There was another little stream that ran down through that old grove of trees, originating at a very old and cracked stone trough part-way up the hill towards the green-space above.
I'm not quite sure exactly what was being done, but I remember sometime in the late 60's - early 70's that whopping great cement pipes were stockpiled in the pasture closest to the cricket (or playing field, anyway) down in Cam. 'Course, all of this pasture-land has long since vanished beneath housing estates.
It's funny - while the land generally sloped away down from Kingsway/St. George's to Cam quite gently, there were points where it seemed almost terraced; for instance, at the bottom of what we all called "the field," there was a long row of old, tall trees that lined the edge of one of these drop-offs. The foot of this steep slope backed onto the houses on that road paralleling the train track across Quag Bridge and into Listers / Dursley Station.
There was a footpath from our field down between the houses which came out onto the road right across from the old steel railroad foot-bridge; we'd roam down the field and footpath and over the bridge into another field, which led us to the River Cam - at that point, about a foot deep and maybe 6 - 10 feet wide.
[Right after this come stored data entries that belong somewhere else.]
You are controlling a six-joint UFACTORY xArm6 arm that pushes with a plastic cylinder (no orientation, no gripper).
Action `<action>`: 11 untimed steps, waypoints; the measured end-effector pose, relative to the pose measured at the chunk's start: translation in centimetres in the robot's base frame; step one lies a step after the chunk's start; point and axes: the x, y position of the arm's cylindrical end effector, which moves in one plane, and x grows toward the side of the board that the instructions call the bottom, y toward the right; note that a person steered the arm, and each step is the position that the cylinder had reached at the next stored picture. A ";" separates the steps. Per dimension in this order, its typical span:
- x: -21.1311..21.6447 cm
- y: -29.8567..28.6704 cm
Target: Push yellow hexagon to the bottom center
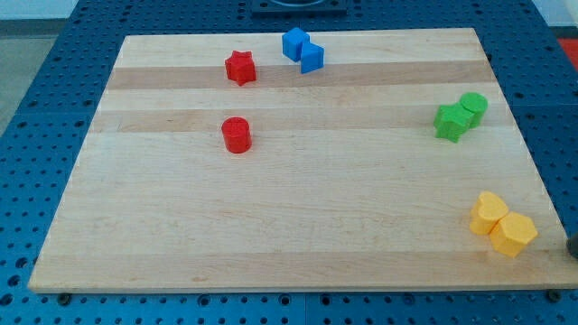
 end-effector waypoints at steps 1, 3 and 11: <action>0.0 -1.9; -0.7 -5.3; -1.7 -16.9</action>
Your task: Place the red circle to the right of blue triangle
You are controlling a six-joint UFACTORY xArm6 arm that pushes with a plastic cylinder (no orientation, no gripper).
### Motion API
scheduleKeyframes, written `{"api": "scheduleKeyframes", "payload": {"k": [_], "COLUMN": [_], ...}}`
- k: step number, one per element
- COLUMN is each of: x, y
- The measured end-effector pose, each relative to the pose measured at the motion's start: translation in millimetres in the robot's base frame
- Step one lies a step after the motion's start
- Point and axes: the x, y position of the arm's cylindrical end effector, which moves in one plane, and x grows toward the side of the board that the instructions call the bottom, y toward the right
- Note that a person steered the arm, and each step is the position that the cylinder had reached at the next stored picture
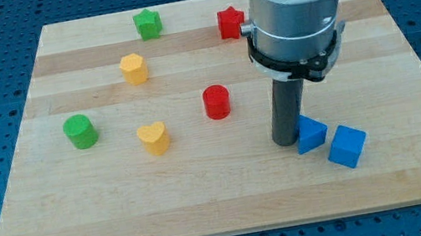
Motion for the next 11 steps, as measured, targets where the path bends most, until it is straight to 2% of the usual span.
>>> {"api": "scheduleKeyframes", "payload": {"k": [1,2,3,5,6,7,9,11], "x": [-17.1,-22.5,-59.9,-71.6,-91.8,-105.5,-96.1,-94.0], "y": [-50.6,-129.2,-145.7,-13.0,-27.6,-11.1,20.1,23.7]}}
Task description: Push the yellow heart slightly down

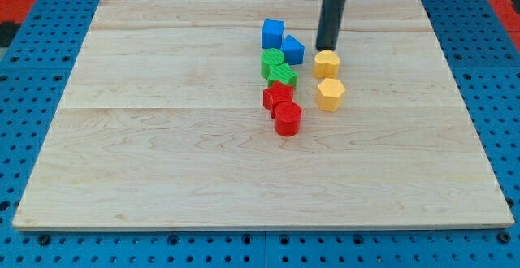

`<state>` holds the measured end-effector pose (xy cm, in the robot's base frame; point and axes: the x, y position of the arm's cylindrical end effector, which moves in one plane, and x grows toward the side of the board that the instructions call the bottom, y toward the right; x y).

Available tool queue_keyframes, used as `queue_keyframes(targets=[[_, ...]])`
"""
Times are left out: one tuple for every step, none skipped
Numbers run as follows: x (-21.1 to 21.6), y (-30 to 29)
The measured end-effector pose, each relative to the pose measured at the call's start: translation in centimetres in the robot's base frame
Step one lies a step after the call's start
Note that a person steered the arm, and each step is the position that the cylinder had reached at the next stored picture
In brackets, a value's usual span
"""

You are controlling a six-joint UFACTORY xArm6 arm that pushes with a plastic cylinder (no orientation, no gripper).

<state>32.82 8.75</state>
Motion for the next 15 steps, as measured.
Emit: queue_keyframes(targets=[[0.4,-2.5],[0.4,-2.8],[0.4,-2.4],[-0.9,0.7],[-1.7,4.1],[-1.0,7.5],[1.9,8.1],[2.9,7.1],[1.5,6.7],[-1.0,6.9],[-1.0,6.4],[0.1,4.9],[0.7,1.8],[0.7,-0.5],[0.8,-1.1]])
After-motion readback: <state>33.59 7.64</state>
We'd go down there and stomp about in the stream in our Wellies, never once stopping to think about the possibility of drowning.
School lunches!  From the canteen at Dursley Infants' to the one at the National Schools site behind St. James's to the one at Berkeley to the one at Highfields, the menu seemed to be unchanging - chicken fricassee and Hungarian goulash were particular favorites, as was the toilet-roll-shaped cylinder of vanilla ice cream drenched in chocolate sauce.
Stump's Coaches! For a time, I was shuttled out to Berkeley (the teacher was a Mrs Streak, and the headmaster a Mr Heaven / Haven). There were about a half-dozen kids from Dursley who'd get picked up in front of the Kingshill Inn by a great big Stump's Coaches day-tour coach (and dropped back after school), and we'd drive up past the Yew Tree Inn and down to the A38 and on into Berkeley. I learned how to swim at the Berkeley school.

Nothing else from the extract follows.